Fetching Data from Web with HTTP GET requests

When you open a browser, enters an URL, and hit Enter your browser issues a so-called HTTP GET request to a server pointed by the URL. The server reacts to the response taking into account who sends it and with which parameters, then responds back with data. In casual use, that data is often a plain text formatted with special tags known as HTML:

<html>
  <head>
    <title>I’m a title shown in tab</title>
  </head>
  <body>
    <h1>Hello, I’m a heading</h1>
    <p>I’m a paragraph that a user can read</p>
    <p>I’m the second paragraph</p>
    <p>A browser knows how to render me pretty</p>
  </body>
</html>

HTML is nice to present a page intended for consumption by a human reader, but it’s not the only variant how the server can reply. There are many possible response formats, and some of them are intended to be consumed by a machine, not a human. JSON is a simple and popular format to be consumed by devices. Try to open the following URL: http://api.xod.io/httpbin/ip

The server responds back with an IP address of a requester (you) as it seemed from the outside world.

{ "origin": "185.36.157.186" }

The response is not so aesthetically pleasing, but it would be easy for a machine to parse it and do something useful.

XOD provides nodes to make HTTP requests and parse responses. As an example, let’s make a XOD program that requests an external IP address and shows it on an LCD.

We need an established internet connection for the device to go on. How to make it depends on the module you use as the internet provider. Refer to Connecting W5500 for an example of connecting an Ethernet Shield board.

From now on, we expect you’ve created a node named internet encapsulating your internet connection.

Sending request #

The first thing to do is sending the request. The process involves opening a TCP connection to the internet server and writing request bytes in a proper format defined by the HTTP protocol. These details are encapsulated inside the xod/net/http-get node, so it is enough to specify only basic details of the request.

The INET input pin should be linked to the node providing an established internet connection. The INIT input pulse starts a new request/response session. The rest of the inputs specify a URL and request payload.

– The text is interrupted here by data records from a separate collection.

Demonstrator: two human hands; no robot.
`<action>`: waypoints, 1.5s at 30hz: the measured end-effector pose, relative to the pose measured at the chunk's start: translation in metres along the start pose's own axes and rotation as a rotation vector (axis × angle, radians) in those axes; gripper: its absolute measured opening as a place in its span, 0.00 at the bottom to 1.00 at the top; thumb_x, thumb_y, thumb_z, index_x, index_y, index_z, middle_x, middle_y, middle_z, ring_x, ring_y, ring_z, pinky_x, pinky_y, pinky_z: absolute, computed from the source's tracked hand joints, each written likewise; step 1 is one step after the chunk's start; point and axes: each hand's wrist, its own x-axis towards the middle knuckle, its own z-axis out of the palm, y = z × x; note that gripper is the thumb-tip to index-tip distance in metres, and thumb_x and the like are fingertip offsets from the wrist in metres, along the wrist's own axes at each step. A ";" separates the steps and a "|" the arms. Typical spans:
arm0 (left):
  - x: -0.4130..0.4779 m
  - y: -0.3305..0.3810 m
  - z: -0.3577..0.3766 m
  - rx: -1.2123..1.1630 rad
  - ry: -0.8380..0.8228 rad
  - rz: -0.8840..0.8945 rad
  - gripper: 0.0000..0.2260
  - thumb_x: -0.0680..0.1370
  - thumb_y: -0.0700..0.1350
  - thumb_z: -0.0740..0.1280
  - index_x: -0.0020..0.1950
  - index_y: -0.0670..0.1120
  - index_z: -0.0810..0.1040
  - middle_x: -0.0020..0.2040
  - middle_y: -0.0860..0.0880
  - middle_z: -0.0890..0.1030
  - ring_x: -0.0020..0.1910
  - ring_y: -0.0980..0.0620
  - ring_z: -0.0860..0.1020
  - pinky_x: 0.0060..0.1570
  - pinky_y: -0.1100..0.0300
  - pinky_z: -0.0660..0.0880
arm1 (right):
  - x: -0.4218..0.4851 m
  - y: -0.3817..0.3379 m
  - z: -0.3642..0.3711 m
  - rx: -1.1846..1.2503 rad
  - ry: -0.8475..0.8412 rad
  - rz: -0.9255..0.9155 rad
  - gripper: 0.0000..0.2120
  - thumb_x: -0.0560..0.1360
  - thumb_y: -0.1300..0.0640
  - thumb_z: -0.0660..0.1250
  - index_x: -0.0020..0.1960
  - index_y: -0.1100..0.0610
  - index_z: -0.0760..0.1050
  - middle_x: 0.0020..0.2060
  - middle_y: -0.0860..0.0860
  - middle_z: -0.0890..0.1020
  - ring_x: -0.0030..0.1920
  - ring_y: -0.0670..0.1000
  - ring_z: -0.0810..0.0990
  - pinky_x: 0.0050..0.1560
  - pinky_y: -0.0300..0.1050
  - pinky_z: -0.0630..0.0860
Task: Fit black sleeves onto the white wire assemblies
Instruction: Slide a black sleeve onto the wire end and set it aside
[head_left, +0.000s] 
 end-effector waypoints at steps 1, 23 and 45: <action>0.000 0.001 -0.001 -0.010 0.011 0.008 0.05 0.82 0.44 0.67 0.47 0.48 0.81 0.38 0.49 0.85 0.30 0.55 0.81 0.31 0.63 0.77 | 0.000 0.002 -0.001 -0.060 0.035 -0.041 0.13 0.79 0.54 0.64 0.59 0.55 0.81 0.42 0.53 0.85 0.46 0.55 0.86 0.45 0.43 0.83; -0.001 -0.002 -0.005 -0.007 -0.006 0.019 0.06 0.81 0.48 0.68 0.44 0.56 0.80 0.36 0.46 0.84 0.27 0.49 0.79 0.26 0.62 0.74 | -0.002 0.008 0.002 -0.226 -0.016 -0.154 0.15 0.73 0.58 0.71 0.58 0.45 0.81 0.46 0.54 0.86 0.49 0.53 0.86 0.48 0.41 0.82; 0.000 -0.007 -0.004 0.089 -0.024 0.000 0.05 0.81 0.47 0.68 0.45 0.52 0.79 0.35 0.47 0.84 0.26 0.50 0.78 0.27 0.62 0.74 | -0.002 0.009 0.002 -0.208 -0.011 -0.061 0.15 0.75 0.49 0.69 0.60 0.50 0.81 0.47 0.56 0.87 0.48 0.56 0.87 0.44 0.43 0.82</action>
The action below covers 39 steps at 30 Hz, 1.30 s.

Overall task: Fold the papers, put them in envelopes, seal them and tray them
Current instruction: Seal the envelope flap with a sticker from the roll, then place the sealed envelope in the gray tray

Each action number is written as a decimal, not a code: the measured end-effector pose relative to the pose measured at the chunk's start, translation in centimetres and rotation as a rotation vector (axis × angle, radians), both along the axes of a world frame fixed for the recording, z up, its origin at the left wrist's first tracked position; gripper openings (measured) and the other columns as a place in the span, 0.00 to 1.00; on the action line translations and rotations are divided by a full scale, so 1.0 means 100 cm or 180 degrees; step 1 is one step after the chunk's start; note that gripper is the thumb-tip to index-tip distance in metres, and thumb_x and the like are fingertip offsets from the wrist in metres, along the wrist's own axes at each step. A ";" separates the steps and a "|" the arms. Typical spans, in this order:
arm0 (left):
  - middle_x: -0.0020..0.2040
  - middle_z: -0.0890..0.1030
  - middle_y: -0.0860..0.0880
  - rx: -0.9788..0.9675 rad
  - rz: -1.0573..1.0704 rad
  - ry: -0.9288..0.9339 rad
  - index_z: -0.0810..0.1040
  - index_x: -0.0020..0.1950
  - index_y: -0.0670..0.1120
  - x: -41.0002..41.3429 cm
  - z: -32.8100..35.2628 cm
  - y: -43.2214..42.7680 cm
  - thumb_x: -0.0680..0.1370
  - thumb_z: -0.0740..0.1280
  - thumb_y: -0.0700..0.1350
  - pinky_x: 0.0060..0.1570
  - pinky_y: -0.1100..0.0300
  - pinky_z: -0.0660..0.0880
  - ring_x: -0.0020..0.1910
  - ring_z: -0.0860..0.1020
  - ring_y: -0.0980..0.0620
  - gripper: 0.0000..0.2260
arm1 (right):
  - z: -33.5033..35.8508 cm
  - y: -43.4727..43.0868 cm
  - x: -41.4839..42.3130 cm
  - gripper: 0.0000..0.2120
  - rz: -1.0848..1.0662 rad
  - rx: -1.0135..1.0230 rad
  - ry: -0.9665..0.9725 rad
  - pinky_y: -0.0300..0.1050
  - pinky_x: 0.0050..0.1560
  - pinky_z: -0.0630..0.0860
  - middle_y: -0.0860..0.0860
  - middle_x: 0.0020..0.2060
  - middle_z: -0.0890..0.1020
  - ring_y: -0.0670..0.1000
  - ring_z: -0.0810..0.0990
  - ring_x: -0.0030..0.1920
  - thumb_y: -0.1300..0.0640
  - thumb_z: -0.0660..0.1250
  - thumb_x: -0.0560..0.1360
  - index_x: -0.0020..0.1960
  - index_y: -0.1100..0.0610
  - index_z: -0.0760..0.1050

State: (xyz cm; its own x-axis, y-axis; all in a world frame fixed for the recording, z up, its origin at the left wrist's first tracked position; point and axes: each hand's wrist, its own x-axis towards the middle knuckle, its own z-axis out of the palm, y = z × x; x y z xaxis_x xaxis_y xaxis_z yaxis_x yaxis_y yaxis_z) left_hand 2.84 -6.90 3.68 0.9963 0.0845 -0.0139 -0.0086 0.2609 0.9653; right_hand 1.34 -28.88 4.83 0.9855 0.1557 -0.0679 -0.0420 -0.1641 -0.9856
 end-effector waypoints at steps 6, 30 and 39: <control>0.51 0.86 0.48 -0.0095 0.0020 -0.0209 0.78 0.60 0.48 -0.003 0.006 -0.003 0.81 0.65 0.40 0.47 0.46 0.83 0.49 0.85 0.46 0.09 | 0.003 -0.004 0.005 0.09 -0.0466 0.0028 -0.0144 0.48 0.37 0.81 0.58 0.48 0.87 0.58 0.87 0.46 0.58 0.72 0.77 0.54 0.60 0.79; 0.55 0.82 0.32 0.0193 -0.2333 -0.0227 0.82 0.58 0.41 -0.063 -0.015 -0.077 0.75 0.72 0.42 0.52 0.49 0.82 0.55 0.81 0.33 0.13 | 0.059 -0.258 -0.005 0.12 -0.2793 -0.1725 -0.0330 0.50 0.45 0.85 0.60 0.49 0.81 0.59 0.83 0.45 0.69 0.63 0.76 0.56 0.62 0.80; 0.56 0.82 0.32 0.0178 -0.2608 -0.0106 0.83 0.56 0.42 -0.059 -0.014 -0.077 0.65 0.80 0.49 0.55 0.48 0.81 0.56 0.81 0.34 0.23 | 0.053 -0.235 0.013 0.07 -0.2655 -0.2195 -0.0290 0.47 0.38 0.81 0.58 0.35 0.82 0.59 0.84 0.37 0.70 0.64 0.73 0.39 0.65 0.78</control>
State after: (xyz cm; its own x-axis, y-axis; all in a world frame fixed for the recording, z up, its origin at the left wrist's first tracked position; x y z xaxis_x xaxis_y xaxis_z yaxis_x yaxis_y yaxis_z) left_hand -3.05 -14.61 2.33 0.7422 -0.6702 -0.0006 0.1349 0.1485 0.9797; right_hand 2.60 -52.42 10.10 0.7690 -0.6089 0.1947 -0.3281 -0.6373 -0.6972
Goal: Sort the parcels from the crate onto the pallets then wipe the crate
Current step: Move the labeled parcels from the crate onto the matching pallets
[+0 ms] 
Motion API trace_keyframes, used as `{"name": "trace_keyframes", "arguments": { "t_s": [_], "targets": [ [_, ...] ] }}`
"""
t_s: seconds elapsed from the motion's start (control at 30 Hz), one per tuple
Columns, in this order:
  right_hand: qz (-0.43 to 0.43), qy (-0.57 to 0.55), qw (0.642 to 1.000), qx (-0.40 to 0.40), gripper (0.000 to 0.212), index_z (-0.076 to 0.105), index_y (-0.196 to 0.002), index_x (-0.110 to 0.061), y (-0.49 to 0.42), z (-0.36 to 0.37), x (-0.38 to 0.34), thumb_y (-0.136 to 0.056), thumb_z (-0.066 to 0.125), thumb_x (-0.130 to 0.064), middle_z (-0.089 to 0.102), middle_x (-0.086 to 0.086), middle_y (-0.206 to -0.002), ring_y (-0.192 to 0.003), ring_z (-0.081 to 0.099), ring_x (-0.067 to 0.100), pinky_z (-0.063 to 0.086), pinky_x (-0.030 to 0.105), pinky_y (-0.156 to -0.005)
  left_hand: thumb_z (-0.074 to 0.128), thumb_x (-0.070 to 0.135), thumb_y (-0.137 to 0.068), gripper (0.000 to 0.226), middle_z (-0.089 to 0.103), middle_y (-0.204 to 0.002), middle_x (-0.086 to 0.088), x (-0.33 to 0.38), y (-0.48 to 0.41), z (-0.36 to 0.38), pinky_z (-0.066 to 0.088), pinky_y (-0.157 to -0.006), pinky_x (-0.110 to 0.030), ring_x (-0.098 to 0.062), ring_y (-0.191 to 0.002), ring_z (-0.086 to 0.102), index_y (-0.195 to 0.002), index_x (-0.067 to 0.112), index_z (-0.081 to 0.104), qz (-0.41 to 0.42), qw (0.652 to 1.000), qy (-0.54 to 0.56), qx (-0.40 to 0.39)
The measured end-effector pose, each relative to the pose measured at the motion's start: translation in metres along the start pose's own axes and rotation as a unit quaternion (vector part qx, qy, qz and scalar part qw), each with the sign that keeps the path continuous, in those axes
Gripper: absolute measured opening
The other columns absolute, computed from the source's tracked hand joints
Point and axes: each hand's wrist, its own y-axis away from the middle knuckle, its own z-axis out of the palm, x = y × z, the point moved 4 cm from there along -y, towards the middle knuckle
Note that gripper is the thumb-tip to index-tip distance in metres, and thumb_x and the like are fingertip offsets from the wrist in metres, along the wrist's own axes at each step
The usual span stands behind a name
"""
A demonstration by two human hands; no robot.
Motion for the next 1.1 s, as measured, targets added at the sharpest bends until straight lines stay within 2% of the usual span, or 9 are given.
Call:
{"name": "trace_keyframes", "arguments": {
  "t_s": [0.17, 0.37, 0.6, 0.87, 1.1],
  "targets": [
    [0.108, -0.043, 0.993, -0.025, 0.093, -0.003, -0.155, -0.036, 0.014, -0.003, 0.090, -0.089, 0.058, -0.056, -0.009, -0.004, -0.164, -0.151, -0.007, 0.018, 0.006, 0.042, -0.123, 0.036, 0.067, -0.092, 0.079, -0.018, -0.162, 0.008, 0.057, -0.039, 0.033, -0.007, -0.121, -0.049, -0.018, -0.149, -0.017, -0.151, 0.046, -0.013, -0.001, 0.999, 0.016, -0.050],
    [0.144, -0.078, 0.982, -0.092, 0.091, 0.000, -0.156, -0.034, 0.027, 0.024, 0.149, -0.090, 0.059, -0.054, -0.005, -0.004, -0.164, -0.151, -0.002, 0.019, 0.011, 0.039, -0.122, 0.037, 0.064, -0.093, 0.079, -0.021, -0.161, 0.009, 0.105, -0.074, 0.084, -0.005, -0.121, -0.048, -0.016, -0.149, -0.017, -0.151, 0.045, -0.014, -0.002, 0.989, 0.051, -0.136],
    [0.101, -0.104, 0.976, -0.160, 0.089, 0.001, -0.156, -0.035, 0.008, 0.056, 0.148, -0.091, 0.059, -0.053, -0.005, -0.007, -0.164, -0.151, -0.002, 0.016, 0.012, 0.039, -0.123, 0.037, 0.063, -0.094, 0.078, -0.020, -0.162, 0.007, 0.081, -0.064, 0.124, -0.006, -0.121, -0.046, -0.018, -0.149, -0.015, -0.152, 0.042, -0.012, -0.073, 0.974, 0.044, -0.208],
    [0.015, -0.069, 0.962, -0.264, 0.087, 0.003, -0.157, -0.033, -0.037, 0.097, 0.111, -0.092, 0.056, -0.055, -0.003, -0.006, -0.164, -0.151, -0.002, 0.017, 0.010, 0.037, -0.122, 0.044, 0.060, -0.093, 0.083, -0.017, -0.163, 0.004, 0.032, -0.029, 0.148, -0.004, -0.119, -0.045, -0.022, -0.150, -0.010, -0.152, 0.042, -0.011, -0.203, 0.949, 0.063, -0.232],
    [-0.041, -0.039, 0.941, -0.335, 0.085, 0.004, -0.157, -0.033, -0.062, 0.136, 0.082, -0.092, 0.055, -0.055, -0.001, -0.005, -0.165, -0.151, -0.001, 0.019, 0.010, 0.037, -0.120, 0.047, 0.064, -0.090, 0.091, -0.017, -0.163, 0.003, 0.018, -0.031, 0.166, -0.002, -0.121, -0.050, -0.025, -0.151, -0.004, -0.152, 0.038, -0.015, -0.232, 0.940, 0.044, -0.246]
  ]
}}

To understand which input means what, let’s look at parts of an URL:

1. The part before :// defines a scheme. For the HTTP protocol it is either http or https. The latter is secure HTTP protecting you from an evil traffic interception or injection. Note, that HTTPS relies on heavy cryptographic algorithms which might be unsupported by your hardware.
2. The next part is called host which is a server domain name and the destination port split by a colon. A web server may listen on many ports with completely different sites and services on each of them, but conventionally HTTP servers prefer port 80 whereas HTTPS prefer 443. If the port matches the default, the port part can be omitted: http://example.com and http://example.com:80 are the same thing.
3. The tail starting with a forward slash is called path. A few decades ago it was used as a file path to be returned by the server. But now in most cases, it is an arbitrary string which points to a virtual resource known as endpoint to be returned. The convention of using slashes to structure the path was preserved though. At sometimes you’ll see an extra key-value component after a ?. It’s known as query arguments, but nevertheless, it is just another part of the path.

We are going to make a request to http://api.xod.io/httpbin/ip and now you are ready to fill in the address details:

• HOST = "api.xod.io"
• PORT = 80
• PATH = "/httpbin/ip"

One more input to note is HDRS which defines so-called HTTP headers which are sent along with the request. The headers can tell a server to adjust its response to be more efficient or easy to consume by a client. Headers are also used for authentication purposes. For our example they are not necessary, so leave the input blank.

Now, if you upload the program to a board, it will make a single HTTP request to the server, the server will see it and reply. Currently, we’re ignoring the response. Let’s fix it and make something useful with the incoming data.

Parsing response #

The http-get node has several output pins through which it pushes the response character by character and then notifies that the response is completed.

Powerful computers usually read an HTTP response entirely into memory and then pass the buffer to a processing function. However, that’s not always possible for microcontrollers having a few kilobytes of RAM. To be efficient in terms of consumed memory we are going to use a stream parsing technique when the incoming data is processed on the fly as it goes in.

Take a look at a sample response again:

{ "origin": "185.36.157.186" }

We are interested in the “185.36.157.186” part. The rest can be safely ignored. Our plan is:

• Skip all characters until a sequence "origin":" is found
• Accumulate all characters until another " is found
• Use the accumulated string as the result

You can find nodes for the basic streaming processing in the xod/stream library. We will use pass-from-sequence, accumulate-string, and pass-until.

Putting all things together, here is the patch to print the external IP address of your IoT device on an LCD:

Although the result might seem not very expressive, it demonstrates one full cycle of interaction with a server located on the internet. To request some exciting data you need to find a public web-service with an HTTP API endpoint providing the values you are looking for. The principle of the communication will be the same for any other server.

In cases when your device should affect the outside world, it is often required to use HTTP POST requests instead of HTTP GET. In these applications use xod/net/http-post instead of http-get which slightly adjusts the data sent over the network. The rest of the details is the same as shown in this article.